## Exercise brief
Write the entries below out again without a single difference.

--------------------

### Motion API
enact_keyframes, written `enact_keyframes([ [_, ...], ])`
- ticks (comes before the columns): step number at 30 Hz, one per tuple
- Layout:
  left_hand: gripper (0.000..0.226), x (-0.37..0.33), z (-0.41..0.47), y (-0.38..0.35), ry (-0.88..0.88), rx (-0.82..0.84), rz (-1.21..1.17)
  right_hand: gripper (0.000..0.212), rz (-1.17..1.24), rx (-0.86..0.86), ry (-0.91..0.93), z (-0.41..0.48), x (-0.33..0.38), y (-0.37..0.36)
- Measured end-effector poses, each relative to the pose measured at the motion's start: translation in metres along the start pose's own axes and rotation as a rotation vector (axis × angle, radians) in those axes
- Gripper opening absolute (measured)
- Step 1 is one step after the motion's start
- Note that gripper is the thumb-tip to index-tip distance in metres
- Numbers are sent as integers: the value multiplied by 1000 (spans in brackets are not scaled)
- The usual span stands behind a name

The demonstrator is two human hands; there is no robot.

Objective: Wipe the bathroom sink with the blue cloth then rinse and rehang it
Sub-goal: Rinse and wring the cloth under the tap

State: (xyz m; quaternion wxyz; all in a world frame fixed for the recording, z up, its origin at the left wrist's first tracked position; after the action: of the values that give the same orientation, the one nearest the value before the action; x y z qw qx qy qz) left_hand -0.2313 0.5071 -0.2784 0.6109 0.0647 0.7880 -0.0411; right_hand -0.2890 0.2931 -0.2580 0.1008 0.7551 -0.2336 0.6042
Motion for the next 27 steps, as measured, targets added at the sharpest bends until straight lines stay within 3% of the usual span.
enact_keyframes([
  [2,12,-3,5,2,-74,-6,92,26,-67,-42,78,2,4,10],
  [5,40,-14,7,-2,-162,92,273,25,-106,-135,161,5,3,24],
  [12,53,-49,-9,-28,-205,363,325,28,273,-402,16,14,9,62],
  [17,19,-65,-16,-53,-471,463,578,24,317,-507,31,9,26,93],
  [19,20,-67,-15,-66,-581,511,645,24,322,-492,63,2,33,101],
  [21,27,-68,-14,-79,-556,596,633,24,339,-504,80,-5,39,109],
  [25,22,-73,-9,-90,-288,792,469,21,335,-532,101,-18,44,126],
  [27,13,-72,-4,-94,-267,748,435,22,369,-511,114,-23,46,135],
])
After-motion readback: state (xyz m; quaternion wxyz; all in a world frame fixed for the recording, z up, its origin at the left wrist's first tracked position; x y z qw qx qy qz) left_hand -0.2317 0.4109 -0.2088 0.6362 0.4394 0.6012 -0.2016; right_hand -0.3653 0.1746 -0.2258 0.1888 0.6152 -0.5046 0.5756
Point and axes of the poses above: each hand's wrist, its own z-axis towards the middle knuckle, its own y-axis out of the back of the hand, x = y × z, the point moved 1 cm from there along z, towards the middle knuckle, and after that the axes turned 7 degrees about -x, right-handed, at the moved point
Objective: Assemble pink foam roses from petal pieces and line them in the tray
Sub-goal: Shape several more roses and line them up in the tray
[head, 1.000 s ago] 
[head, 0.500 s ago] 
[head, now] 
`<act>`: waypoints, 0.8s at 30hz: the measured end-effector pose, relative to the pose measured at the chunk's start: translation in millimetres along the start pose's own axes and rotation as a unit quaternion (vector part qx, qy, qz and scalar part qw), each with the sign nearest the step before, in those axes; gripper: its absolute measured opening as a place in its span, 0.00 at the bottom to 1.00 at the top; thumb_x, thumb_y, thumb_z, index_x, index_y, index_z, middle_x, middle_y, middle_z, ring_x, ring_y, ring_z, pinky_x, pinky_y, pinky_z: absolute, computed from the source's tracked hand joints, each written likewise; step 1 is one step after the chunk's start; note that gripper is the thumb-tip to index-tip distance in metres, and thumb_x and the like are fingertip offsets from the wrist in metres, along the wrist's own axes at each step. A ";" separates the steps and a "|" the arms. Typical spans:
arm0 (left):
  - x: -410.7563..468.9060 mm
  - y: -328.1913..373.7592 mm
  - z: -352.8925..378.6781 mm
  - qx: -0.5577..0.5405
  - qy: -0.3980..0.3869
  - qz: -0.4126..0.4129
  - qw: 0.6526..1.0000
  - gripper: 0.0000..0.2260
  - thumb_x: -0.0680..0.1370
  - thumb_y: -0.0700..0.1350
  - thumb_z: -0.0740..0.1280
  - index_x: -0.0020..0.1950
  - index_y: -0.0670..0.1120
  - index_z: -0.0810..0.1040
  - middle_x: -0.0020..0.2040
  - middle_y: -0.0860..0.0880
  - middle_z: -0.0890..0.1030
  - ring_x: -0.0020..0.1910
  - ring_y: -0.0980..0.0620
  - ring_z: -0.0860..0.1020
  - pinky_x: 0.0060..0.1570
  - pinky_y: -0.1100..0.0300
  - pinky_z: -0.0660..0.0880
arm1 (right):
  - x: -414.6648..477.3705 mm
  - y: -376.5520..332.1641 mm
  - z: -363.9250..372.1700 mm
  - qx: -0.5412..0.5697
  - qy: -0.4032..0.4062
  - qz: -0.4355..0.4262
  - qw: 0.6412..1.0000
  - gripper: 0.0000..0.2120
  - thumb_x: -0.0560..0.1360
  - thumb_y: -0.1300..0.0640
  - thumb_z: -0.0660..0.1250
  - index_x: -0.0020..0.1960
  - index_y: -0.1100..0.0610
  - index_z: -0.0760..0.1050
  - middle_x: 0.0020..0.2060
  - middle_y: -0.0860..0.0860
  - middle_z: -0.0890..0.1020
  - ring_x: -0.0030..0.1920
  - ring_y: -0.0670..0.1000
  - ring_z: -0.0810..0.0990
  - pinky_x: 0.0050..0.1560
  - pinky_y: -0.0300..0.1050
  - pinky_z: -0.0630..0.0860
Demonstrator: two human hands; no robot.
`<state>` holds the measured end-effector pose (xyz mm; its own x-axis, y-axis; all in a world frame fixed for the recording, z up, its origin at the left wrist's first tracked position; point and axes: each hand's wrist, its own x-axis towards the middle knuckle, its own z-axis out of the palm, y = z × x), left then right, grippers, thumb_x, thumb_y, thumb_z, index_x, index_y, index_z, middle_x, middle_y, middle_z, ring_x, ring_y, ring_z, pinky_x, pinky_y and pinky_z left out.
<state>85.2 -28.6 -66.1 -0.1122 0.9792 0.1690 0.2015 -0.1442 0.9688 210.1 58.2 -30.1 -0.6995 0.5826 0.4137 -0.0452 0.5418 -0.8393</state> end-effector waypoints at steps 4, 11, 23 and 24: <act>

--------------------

## Task answer
### Motion API
enact_keyframes, written `enact_keyframes([ [_, ...], ])`
- ticks (comes before the columns): step number at 30 Hz, one per tuple
- Layout:
  left_hand: gripper (0.000..0.226), x (-0.37..0.33), z (-0.41..0.47), y (-0.38..0.35), ry (-0.88..0.88), rx (-0.82..0.84), rz (-1.21..1.17)
  right_hand: gripper (0.000..0.212), rz (-1.17..1.24), rx (-0.86..0.86), ry (-0.91..0.93), z (-0.41..0.48), x (-0.33..0.38), y (-0.37..0.36)
- Measured end-effector poses, each relative to the pose measured at the motion's start: translation in metres along the start pose's own axes and rotation as a rotation vector (axis × angle, radians) in those axes
- Gripper opening absolute (measured)
- Step 1 is one step after the motion's start
- Note that gripper is the thumb-tip to index-tip distance in metres
- Numbers are sent as integers: the value multiplied by 1000 (spans in brackets are not scaled)
- The usual span stands behind a name

The demonstrator is two human hands; there is no robot.

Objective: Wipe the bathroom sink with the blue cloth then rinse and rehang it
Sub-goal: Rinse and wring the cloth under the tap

State: (xyz m; quaternion wxyz; all in a world frame fixed for the recording, z up, its origin at the left wrist's first tracked position; after the action: of the values that give the same orientation, the one nearest the value before the action; x y z qw qx qy qz) left_hand -0.2313 0.5071 -0.2784 0.6109 0.0647 0.7880 -0.0411; right_hand -0.2890 0.2931 -0.2580 0.1008 0.7551 -0.2336 0.6042
Motion for the next 27 steps, as measured, targets added at the sharpest bends until straight lines stay within 3% of the usual span.
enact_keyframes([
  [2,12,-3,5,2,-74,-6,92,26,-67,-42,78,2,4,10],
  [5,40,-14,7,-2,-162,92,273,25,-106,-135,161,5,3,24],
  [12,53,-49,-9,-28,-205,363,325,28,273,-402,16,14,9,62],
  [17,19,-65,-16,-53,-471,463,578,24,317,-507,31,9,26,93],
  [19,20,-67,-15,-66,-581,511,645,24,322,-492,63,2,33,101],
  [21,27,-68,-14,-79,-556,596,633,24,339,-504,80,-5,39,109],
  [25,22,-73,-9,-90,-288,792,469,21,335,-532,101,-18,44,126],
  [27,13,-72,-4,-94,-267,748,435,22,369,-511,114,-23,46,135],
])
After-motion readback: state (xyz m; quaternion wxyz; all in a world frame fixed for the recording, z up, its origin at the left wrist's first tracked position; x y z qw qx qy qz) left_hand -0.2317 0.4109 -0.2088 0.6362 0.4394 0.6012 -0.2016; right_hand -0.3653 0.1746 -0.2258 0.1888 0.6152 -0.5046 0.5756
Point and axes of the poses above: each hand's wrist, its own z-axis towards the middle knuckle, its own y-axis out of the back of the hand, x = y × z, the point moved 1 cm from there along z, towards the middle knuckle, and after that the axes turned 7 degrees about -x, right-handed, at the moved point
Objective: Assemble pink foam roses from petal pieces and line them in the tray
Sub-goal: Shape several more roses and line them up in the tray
[head, 1.000 s ago] 
[head, 0.500 s ago] 
[head, now] 
`<act>`: waypoints, 0.8s at 30hz: the measured end-effector pose, relative to the pose measured at the chunk's start: translation in millimetres along the start pose's own axes and rotation as a unit quaternion (vector part qx, qy, qz and scalar part qw), each with the sign nearest the step before, in those axes; gripper: its absolute measured opening as a place in its span, 0.00 at the bottom to 1.00 at the top; thumb_x, thumb_y, thumb_z, index_x, index_y, index_z, middle_x, middle_y, middle_z, ring_x, ring_y, ring_z, pinky_x, pinky_y, pinky_z: absolute, computed from the source's tracked hand joints, each written likewise; step 1 is one step after the chunk's start; note that gripper is the thumb-tip to index-tip distance in metres, and thumb_x and the like are fingertip offsets from the wrist in metres, along the wrist's own axes at each step. A ";" separates the steps and a "|" the arms. Typical spans:
arm0 (left):
  - x: -410.7563..468.9060 mm
  - y: -328.1913..373.7592 mm
  - z: -352.8925..378.6781 mm
  - qx: -0.5577..0.5405
  - qy: -0.3980..0.3869
  - qz: -0.4126..0.4129
  - qw: 0.6526..1.0000
  - gripper: 0.0000..0.2260
  - thumb_x: -0.0680..0.1370
  - thumb_y: -0.0700..0.1350
  - thumb_z: -0.0740..0.1280
  - index_x: -0.0020..0.1950
  - index_y: -0.0670..0.1120
  - index_z: -0.0810..0.1040
  - middle_x: -0.0020..0.2040
  - middle_y: -0.0860..0.0880
  - middle_z: -0.0890..0.1030
  - ring_x: -0.0020..0.1910
  - ring_y: -0.0980..0.0620
  - ring_z: -0.0860..0.1020
  - pinky_x: 0.0060..0.1570
  - pinky_y: -0.1100..0.0300
  - pinky_z: -0.0660..0.0880
arm1 (right):
  - x: -414.6648..477.3705 mm
  - y: -376.5520..332.1641 mm
  - z: -363.9250..372.1700 mm
  - qx: -0.5412..0.5697
  - qy: -0.4032..0.4062
  - qz: -0.4355..0.4262
  - qw: 0.6412..1.0000
  - gripper: 0.0000..0.2120
  - thumb_x: -0.0560..0.1360
  - thumb_y: -0.1300..0.0640
  - thumb_z: -0.0660..0.1250
  - index_x: -0.0020..0.1960
  - index_y: -0.1100..0.0610
  - index_z: -0.0760..0.1050
  - middle_x: 0.0020..0.2060
  - middle_y: -0.0860..0.0860
  - middle_z: -0.0890..0.1020
  - ring_x: -0.0030..0.1920
  - ring_y: -0.0670..0.1000
  - ring_z: -0.0810..0.0990
  - pinky_x: 0.0050..0.1560
  - pinky_y: -0.0300..0.1050
  - pinky_z: -0.0630..0.0860
Demonstrator: two human hands; no robot.
`<state>` holds the measured end-effector pose (xyz mm; its own x-axis, y-axis; all in a world frame fixed for the recording, z up, its origin at the left wrist's first tracked position; point and axes: each hand's wrist, its own x-axis towards the middle knuckle, its own z-axis out of the palm, y = z × x), left then right, grippers, thumb_x, thumb_y, thumb_z, index_x, index_y, index_z, middle_x, middle_y, middle_z, ring_x, ring_y, ring_z, pinky_x, pinky_y and pinky_z left out.
<state>85.2 -28.6 -66.1 -0.1122 0.9792 0.1690 0.2015 -0.1442 0.9688 210.1 58.2 -30.1 -0.6995 0.5826 0.4137 -0.0452 0.5418 -0.8393</state> end-effector waypoints at steps 4, 11, 23 and 24: <act>

There is nothing more to the exercise.